WHAT YOU WILL DO. Below are records; transcribe each one exactly.

(AVAILABLE DATA Opens)

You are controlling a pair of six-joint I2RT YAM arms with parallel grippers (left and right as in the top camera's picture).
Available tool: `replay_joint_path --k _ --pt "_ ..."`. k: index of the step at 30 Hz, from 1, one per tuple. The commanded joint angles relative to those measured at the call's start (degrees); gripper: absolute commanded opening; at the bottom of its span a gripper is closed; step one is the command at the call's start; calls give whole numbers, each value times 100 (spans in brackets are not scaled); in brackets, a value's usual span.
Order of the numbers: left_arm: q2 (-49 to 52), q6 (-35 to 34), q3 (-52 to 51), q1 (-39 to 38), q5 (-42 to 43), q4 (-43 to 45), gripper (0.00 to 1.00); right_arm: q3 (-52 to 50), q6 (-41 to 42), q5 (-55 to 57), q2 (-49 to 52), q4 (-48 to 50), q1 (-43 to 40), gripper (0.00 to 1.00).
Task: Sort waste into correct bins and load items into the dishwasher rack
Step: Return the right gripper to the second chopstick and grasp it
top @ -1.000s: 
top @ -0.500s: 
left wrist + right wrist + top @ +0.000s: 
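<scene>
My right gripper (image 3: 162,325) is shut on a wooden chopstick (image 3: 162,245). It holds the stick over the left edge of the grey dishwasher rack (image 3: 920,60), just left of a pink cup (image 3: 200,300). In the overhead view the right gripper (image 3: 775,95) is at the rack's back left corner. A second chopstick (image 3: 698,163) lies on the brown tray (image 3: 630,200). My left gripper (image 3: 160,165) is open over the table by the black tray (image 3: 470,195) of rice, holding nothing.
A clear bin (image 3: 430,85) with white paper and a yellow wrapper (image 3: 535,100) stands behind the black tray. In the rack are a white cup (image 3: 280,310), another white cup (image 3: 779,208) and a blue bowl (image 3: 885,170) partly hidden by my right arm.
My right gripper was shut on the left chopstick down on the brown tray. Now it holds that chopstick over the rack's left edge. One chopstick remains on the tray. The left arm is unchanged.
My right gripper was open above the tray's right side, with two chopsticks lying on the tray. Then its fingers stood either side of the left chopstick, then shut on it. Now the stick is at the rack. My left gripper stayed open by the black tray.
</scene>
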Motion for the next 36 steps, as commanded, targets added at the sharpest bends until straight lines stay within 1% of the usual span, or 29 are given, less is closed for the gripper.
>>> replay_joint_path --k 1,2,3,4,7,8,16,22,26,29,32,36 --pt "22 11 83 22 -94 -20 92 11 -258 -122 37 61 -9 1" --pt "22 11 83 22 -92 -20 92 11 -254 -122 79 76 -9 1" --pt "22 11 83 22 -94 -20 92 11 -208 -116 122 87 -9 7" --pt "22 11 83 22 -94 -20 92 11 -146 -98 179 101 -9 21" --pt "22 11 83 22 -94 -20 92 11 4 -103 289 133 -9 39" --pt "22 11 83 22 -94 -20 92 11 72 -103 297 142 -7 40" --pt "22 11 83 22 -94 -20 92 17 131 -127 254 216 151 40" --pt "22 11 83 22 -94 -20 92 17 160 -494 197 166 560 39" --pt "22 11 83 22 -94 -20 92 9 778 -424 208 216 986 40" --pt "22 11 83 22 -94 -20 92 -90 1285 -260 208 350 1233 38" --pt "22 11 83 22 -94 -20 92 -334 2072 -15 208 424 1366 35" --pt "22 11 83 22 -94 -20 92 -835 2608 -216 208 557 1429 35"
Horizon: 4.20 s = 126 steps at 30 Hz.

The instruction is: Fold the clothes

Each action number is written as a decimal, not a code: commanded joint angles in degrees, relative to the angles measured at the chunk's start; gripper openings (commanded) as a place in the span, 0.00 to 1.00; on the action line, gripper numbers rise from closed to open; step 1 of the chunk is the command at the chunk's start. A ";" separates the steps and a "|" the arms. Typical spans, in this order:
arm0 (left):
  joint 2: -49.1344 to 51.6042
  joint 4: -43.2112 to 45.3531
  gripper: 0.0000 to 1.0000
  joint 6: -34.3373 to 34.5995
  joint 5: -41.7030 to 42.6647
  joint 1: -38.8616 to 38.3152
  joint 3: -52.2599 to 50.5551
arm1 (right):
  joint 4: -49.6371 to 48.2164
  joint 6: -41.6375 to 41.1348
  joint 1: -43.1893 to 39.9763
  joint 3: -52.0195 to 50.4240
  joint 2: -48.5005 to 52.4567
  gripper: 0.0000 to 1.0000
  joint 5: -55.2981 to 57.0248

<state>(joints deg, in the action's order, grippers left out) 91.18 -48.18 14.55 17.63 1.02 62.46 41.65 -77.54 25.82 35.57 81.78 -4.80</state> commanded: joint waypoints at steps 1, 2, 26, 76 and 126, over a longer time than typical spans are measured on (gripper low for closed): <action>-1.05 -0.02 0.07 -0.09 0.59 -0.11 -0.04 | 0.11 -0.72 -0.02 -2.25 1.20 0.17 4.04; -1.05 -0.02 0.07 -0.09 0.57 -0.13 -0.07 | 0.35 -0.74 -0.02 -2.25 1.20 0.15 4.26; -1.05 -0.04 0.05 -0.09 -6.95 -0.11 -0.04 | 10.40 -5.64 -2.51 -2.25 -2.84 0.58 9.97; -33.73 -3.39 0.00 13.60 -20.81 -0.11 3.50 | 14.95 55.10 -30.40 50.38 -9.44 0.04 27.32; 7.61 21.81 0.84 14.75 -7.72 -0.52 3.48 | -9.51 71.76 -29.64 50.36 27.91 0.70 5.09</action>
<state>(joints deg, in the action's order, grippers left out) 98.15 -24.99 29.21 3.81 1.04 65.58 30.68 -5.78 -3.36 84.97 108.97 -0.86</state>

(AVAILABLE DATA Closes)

COMPLETED TASK.
You are controlling a pair of six-joint I2RT YAM arms with parallel grippers (left and right as in the top camera's picture).
Available tool: `replay_joint_path --k _ --pt "_ ..."`. k: index of the step at 30 Hz, from 1, one per tuple. The commanded joint angles relative to those measured at the call's start (degrees); gripper: absolute commanded opening; at the bottom of its span a gripper is closed; step one is the command at the call's start; calls give whole numbers, each value times 100 (spans in brackets are not scaled); in brackets, a value's usual span.
Order of the numbers: left_arm: q2 (-49 to 52), q6 (-35 to 34), q3 (-52 to 51), q1 (-39 to 38), q5 (-42 to 43), q4 (-43 to 45), gripper (0.00 to 1.00); right_arm: q3 (-52 to 50), q6 (-41 to 42), q5 (-55 to 57), q2 (-49 to 52), q4 (-48 to 50), q1 (-43 to 40), gripper (0.00 to 1.00).
Task: Sort waste into correct bins and load items into the dishwasher rack
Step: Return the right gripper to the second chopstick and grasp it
top @ -1.000s: 
top @ -0.500s: 
left wrist + right wrist + top @ +0.000s: 
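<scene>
My right gripper (image 3: 162,325) is shut on a wooden chopstick (image 3: 162,245). It holds the stick over the left edge of the grey dishwasher rack (image 3: 920,60), just left of a pink cup (image 3: 200,300). In the overhead view the right gripper (image 3: 775,95) is at the rack's back left corner. A second chopstick (image 3: 698,163) lies on the brown tray (image 3: 630,200). My left gripper (image 3: 160,165) is open over the table by the black tray (image 3: 470,195) of rice, holding nothing.
A clear bin (image 3: 430,85) with white paper and a yellow wrapper (image 3: 535,100) stands behind the black tray. In the rack are a white cup (image 3: 280,310), another white cup (image 3: 779,208) and a blue bowl (image 3: 885,170) partly hidden by my right arm.
My right gripper was shut on the left chopstick down on the brown tray. Now it holds that chopstick over the rack's left edge. One chopstick remains on the tray. The left arm is unchanged.
My right gripper was open above the tray's right side, with two chopsticks lying on the tray. Then its fingers stood either side of the left chopstick, then shut on it. Now the stick is at the rack. My left gripper stayed open by the black tray.
</scene>
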Motion for the next 36 steps, as commanded, targets added at the sharpest bends until straight lines stay within 1% of the usual span, or 29 are given, less is closed for the gripper.
>>> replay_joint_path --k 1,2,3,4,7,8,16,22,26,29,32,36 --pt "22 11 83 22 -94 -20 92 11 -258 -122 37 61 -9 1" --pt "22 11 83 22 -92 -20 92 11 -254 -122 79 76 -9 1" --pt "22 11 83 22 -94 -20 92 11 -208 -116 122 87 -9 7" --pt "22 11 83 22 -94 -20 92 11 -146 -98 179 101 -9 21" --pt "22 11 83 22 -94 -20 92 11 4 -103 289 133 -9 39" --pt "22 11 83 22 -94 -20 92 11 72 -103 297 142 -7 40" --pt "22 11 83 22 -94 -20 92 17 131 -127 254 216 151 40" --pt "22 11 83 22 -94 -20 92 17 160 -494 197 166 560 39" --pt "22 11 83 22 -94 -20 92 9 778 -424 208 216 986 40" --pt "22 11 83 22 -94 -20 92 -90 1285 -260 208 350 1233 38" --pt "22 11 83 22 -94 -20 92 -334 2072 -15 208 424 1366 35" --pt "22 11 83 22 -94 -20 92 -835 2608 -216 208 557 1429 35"
Horizon: 4.20 s = 126 steps at 30 Hz.

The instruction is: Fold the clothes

Each action number is written as a decimal, not a code: commanded joint angles in degrees, relative to the angles measured at the chunk's start; gripper openings (commanded) as a place in the span, 0.00 to 1.00; on the action line, gripper numbers rise from closed to open; step 1 of the chunk is the command at the chunk's start. A ";" separates the steps and a "|" the arms. Typical spans, in this order:
arm0 (left):
  joint 2: -49.1344 to 51.6042
  joint 4: -43.2112 to 45.3531
  gripper: 0.0000 to 1.0000
  joint 6: -34.3373 to 34.5995
  joint 5: -41.7030 to 42.6647
  joint 1: -38.8616 to 38.3152
  joint 3: -52.2599 to 50.5551
arm1 (right):
  joint 4: -49.6371 to 48.2164
  joint 6: -41.6375 to 41.1348
  joint 1: -43.1893 to 39.9763
  joint 3: -52.0195 to 50.4240
  joint 2: -48.5005 to 52.4567
  gripper: 0.0000 to 1.0000
  joint 5: -55.2981 to 57.0248

<state>(joints deg, in the action's order, grippers left out) 91.18 -48.18 14.55 17.63 1.02 62.46 41.65 -77.54 25.82 35.57 81.78 -4.80</state> commanded: joint waypoints at steps 1, 2, 26, 76 and 126, over a longer time than typical spans are measured on (gripper low for closed): <action>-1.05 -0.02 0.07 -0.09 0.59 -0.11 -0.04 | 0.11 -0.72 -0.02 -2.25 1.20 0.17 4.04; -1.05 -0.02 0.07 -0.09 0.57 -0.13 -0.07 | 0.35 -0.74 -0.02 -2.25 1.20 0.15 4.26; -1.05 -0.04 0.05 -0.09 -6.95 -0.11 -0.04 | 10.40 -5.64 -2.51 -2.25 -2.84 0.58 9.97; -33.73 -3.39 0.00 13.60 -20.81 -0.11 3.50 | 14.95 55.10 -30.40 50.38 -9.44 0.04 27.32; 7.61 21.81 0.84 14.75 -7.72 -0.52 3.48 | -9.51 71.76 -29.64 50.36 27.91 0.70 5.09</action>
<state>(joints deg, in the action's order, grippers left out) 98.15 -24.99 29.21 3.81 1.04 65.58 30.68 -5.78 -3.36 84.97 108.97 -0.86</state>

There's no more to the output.